M24: No caso do LC 500, há uma versão com o motor V8, para os condutores que gostam de algo mais ‘old school’…

PR: Correto. Mas, penso que, no que toca aos motores de combustão interna, é importante distinguir os motores V8 e de alta performance e os que eu chamaria de acesso. Por exemplo, no UX, para ser muito concreto, teremos dois motores, o 200 e o 250h. Nalguns mercados, na Europa Ocidental, o hibrido será 85% das vendas. Mas na Europa de Leste será o inverso. O 200 será responsável por 70 a 80% das vendas. Este posicionamento de motores será ainda muito dinâmico, com o modelo de 180 CV híbrido, mas não será um motor de alta performance, como um V8. Talvez tenha que ver com uma questão de consciência das pessoas: na Europa Ocidental, hoje, as pessoas estão mais preparadas para aceitar este tipo de tecnologia híbrida, enquanto a Europa de Leste tem um atraso de cinco ou dez anos. Talvez, em 2020, ou 2025, também se dirijam mais em direção aos híbridos. Mas, por exemplo, na Rússia, sabemos que hoje ainda são muito fortes nos motores de combustão interna.

M24: isso torna ainda mais difícil para uma marca equilibrar estas duas áreas…

PR: Sim. Temos de ter um portefólio forte, temos de trabalhar em ambos os lados. Temos de ter boas alternativas. Mas, seja como for, com a tecnologia híbrida, pode não existir uma única solução para o futuro. Precisamos de ter diferentes alternativas.

M24: Ainda em termos técnicos, o UX terá uma nova caixa CVT Direct Shift, mas apenas para o motor a gasolina e não no híbrido? Porque é que foi tomada esta decisão?

PR: Mas, também no hibrido, a CVT terá um funcionamento algo diferente, com uma sensação mais aproximada de mudança de velocidades e também, especialmente, ao nível da sensação dos níveis de ruído. Isso é algo em que estamos a trabalhar muito fortemente nesta quarta geração de híbridos.

M24: Por fim, um desafio: o que é que diria a um cliente para o convencer a escolher um Lexus em vez de uma das outras marcas concorrentes tradicionais?

PR: De volta ao nosso ADN. Penso que a Lexus é hoje a marca que tem uma qualidade muto forte, que talvez não seja uma característica muito única, mas combinada com a melhor experiência de cliente é algo que a torna única e é algo que queremos que no futuro faça a diferença. Essa é absolutamente uma das nossas prioridades fundamentais. Tal como os outros, precisamos de bom design, de boa qualidade de construção e tudo o mais. Mas o que faz a diferença é a nossa abordagem na relação com o cliente da Lexus.

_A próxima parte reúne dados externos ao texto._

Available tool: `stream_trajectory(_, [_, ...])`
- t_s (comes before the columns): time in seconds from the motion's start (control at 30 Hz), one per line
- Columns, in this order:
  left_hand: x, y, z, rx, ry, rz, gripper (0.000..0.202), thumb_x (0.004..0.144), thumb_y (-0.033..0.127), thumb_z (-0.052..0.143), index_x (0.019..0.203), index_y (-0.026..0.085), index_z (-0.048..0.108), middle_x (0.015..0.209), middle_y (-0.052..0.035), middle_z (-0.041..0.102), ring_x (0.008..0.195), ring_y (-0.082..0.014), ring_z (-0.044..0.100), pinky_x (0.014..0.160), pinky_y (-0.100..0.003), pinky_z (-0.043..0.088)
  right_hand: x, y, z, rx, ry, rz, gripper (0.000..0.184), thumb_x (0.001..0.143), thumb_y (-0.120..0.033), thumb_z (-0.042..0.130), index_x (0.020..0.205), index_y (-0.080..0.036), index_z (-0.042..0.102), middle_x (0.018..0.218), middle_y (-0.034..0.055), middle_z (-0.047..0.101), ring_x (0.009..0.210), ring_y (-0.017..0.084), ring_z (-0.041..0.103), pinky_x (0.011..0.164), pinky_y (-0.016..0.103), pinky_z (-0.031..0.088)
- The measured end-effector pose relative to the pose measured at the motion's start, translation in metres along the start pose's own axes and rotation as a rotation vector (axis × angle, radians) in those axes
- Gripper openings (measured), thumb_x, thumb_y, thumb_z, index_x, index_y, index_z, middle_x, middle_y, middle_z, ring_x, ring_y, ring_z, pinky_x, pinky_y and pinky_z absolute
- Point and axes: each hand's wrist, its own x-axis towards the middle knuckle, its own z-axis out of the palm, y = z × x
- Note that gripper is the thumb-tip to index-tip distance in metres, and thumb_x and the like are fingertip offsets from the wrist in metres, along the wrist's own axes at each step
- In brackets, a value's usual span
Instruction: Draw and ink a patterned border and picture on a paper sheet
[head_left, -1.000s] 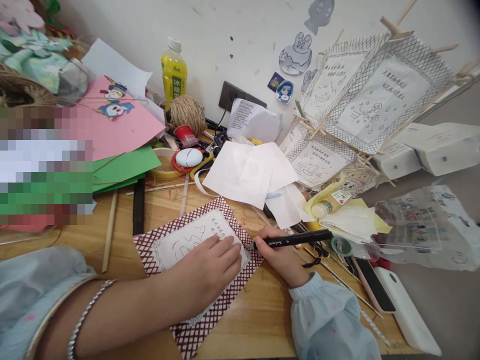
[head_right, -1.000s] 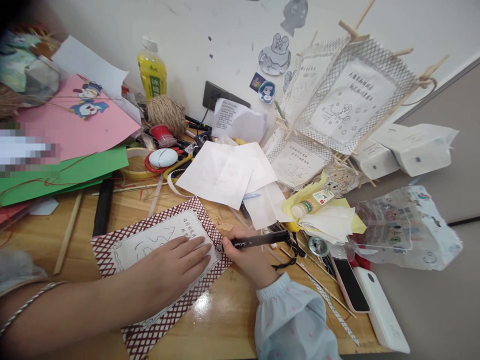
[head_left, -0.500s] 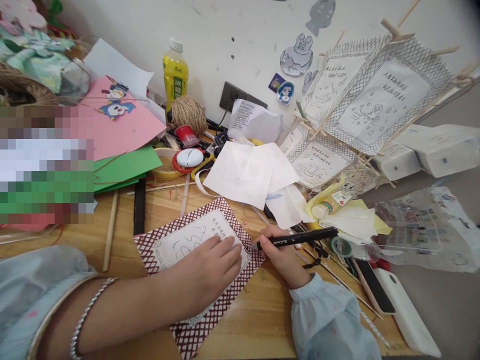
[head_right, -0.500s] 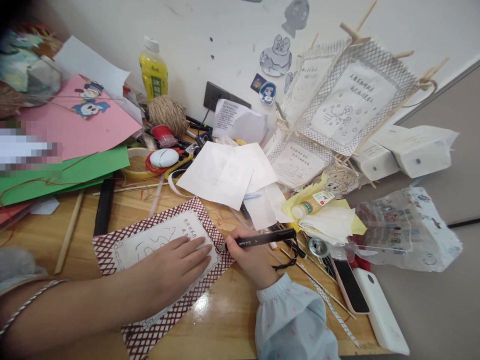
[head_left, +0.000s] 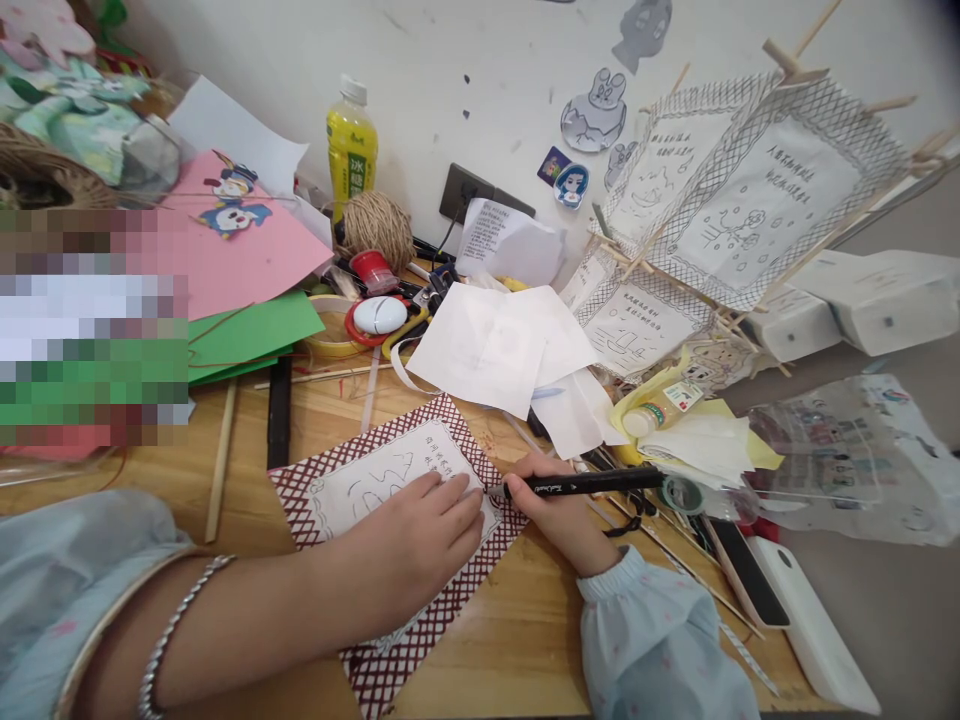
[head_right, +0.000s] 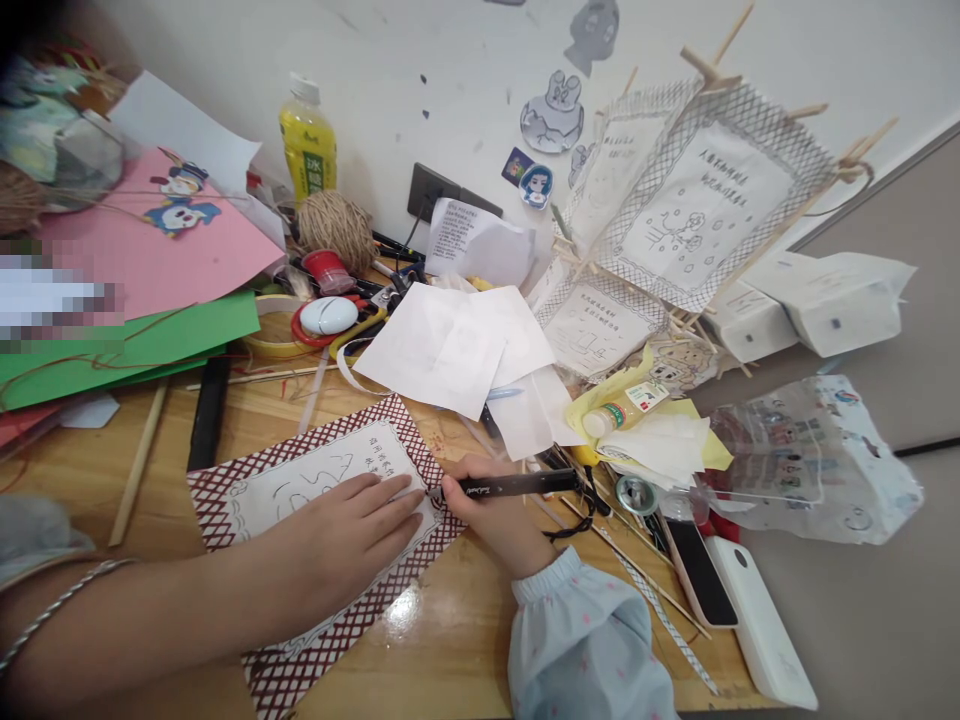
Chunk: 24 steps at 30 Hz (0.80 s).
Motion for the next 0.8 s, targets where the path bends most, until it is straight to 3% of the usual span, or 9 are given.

Também devido ao nosso tamanho e aos volumes que vendemos, devemos oferecer um tratamento especial aos clientes e garanti-lo ao longo do tempo e creio que os nossos competidores, seja qual for a sua nacionalidade, tendo volumes de vendas maiores, poderão não ser capazes de oferecer esse tipo de serviço. Claro, quando se tem uma rede com 30 ou 20 concessionários [por país] é mais fácil controlar, implementar e concretizar essa estratégia do que quando se tem 300 ou 400 pontos de venda. Esse é o elemento chave.